The task: All records are to be printed again exactly as they appear.

Material for this task:
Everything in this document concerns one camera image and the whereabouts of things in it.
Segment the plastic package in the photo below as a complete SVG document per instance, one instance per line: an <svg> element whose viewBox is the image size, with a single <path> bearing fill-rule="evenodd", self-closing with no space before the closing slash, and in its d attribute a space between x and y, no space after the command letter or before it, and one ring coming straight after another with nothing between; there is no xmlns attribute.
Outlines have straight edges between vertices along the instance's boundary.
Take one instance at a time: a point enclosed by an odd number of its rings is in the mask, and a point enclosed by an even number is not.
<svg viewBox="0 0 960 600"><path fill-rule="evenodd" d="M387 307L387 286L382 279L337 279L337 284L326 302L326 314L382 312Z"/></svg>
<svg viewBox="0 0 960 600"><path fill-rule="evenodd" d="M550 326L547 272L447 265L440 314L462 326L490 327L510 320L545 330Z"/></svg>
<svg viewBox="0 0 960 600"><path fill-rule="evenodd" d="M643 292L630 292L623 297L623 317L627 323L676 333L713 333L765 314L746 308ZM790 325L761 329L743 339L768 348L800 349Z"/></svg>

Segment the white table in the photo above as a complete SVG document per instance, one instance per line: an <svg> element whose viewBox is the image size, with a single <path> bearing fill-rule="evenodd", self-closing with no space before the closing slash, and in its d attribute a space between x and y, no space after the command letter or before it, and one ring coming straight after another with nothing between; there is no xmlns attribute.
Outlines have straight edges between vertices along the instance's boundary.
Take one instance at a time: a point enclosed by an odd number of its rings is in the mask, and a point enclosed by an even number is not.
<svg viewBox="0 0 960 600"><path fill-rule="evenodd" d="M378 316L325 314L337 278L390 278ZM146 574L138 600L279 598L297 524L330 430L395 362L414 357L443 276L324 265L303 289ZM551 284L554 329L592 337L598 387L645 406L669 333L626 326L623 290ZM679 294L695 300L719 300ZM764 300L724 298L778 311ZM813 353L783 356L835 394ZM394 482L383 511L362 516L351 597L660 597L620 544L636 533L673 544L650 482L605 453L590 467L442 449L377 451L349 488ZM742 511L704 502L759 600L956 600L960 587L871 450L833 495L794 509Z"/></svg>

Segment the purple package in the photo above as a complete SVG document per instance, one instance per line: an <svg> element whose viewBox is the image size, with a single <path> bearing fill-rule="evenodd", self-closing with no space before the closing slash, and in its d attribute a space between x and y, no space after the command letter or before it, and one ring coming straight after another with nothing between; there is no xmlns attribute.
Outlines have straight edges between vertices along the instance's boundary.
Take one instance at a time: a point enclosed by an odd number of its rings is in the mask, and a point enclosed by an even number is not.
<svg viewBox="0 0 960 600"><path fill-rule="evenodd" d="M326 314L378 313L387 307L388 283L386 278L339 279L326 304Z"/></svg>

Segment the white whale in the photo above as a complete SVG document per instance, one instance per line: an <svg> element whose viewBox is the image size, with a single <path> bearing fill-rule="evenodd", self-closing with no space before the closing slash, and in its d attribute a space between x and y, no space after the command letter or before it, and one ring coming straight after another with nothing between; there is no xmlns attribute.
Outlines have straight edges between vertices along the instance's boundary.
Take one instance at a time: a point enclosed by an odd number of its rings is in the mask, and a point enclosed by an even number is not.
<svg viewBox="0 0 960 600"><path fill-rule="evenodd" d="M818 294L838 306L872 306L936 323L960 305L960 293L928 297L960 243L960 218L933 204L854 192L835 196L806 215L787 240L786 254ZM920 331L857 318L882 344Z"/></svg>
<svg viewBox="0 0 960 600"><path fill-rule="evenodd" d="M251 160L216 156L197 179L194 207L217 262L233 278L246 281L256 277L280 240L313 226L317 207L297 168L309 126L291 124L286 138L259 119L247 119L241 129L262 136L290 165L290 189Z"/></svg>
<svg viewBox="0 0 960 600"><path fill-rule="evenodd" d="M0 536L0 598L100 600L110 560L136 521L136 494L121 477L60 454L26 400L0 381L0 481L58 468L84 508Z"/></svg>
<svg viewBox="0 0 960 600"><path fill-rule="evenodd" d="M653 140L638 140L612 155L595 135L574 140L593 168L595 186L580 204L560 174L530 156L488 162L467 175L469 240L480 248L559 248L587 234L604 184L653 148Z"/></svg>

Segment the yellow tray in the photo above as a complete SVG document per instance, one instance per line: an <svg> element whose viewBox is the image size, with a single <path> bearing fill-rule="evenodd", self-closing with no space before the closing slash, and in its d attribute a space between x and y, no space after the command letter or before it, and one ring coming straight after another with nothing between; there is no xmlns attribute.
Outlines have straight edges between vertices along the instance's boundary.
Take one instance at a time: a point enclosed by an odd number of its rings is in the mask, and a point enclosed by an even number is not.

Solution for this exercise:
Everything in this document concerns one camera image and the whereabouts of things in it.
Segment the plastic package in the photo below as a complete SVG document per instance, one instance per line: an <svg> element whose viewBox is the image size, with a single <path> bearing fill-rule="evenodd", self-closing with no space before the closing slash, and in its d attribute a space between x and y, no space after the command letter or before it, and one ring coming straight after another with nothing between; there is no xmlns attribute.
Outlines have straight edges between vertices along the instance's boundary.
Take one instance at a time: a point enclosed by an odd number of its rings is in the mask, and a point enclosed by an even number is not.
<svg viewBox="0 0 960 600"><path fill-rule="evenodd" d="M387 307L387 286L382 279L337 279L337 284L326 302L326 314L382 312Z"/></svg>
<svg viewBox="0 0 960 600"><path fill-rule="evenodd" d="M550 326L547 272L447 265L440 314L462 326L490 327L510 320L545 330Z"/></svg>
<svg viewBox="0 0 960 600"><path fill-rule="evenodd" d="M643 292L630 292L623 297L623 317L627 323L676 333L713 333L765 314L746 308ZM790 325L761 329L743 339L768 348L800 349Z"/></svg>

Segment the white table in the photo above as a complete SVG document per instance, one instance per line: an <svg> element whose viewBox is the image size, with a single <path> bearing fill-rule="evenodd", self-closing with no space before the closing slash, and in its d attribute a space between x and y, no space after the command letter or before it, and one ring coming straight after another with nothing between; there is no xmlns attribute.
Outlines have straight edges between vertices along the instance's boundary.
Take one instance at a time: a point enclosed by an odd number of its rings is in the mask, and a point enclosed by an even number is not.
<svg viewBox="0 0 960 600"><path fill-rule="evenodd" d="M378 316L325 314L337 278L390 278ZM146 574L138 600L279 598L297 524L330 430L395 362L414 357L443 276L324 265L303 289ZM551 284L554 329L592 337L598 387L645 406L669 333L626 326L623 290ZM679 294L695 300L719 300ZM764 300L724 298L778 311ZM813 353L783 356L835 394ZM394 482L383 511L362 516L351 597L660 597L620 544L636 533L673 544L650 482L605 453L590 467L442 449L377 451L349 488ZM742 511L704 502L759 600L956 600L960 587L871 450L833 495L794 509Z"/></svg>

Segment the purple package in the photo above as a complete SVG document per instance, one instance per line: an <svg> element whose viewBox is the image size, with a single <path> bearing fill-rule="evenodd", self-closing with no space before the closing slash, and in its d attribute a space between x and y, no space after the command letter or before it, and one ring coming straight after another with nothing between; there is no xmlns attribute.
Outlines have straight edges between vertices along the instance's boundary.
Take one instance at a time: a point enclosed by an odd number of its rings is in the mask, and a point enclosed by an even number is not.
<svg viewBox="0 0 960 600"><path fill-rule="evenodd" d="M326 314L378 313L387 307L388 283L386 278L339 279L326 304Z"/></svg>

Segment the white whale in the photo above as a complete SVG document per instance, one instance per line: an <svg> element whose viewBox is the image size, with a single <path> bearing fill-rule="evenodd", self-closing with no space before the closing slash, and in its d attribute a space between x and y, no space after the command letter or before it, and one ring coming straight after another with nothing between; there is no xmlns attribute.
Outlines have straight edges between vertices along the instance's boundary.
Take one instance at a time: a point enclosed by an odd number of its rings is in the mask, and a point enclosed by an even number is not.
<svg viewBox="0 0 960 600"><path fill-rule="evenodd" d="M818 294L838 306L872 306L936 323L960 305L960 293L928 297L960 243L960 218L933 204L854 192L835 196L806 215L787 240L786 254ZM920 331L857 318L882 344Z"/></svg>
<svg viewBox="0 0 960 600"><path fill-rule="evenodd" d="M251 160L216 156L197 179L194 207L217 262L233 278L246 281L256 277L280 240L313 226L317 207L297 168L309 126L291 124L286 138L259 119L247 119L241 129L262 136L290 165L290 189Z"/></svg>
<svg viewBox="0 0 960 600"><path fill-rule="evenodd" d="M0 536L0 598L100 600L110 560L136 521L136 494L121 477L60 454L26 400L0 381L0 481L58 468L84 508Z"/></svg>
<svg viewBox="0 0 960 600"><path fill-rule="evenodd" d="M653 140L638 140L612 155L595 135L574 140L593 168L595 186L580 204L560 174L530 156L488 162L467 175L469 240L480 248L559 248L587 234L604 184L653 148Z"/></svg>

Segment the yellow tray in the photo above as a complete SVG document per instance, one instance per line: an <svg> element whose viewBox is the image size, with a single <path> bearing fill-rule="evenodd", self-closing with no space before the closing slash, and in its d attribute a space between x and y, no space after the command letter or before it, and one ring coming straight after another with nothing between; there is no xmlns attribute.
Outlines have straight edges between vertices along the instance's boundary.
Take one instance at a time: a point enclosed by an odd number of its rings is in the mask, and a point enclosed by an even number is not.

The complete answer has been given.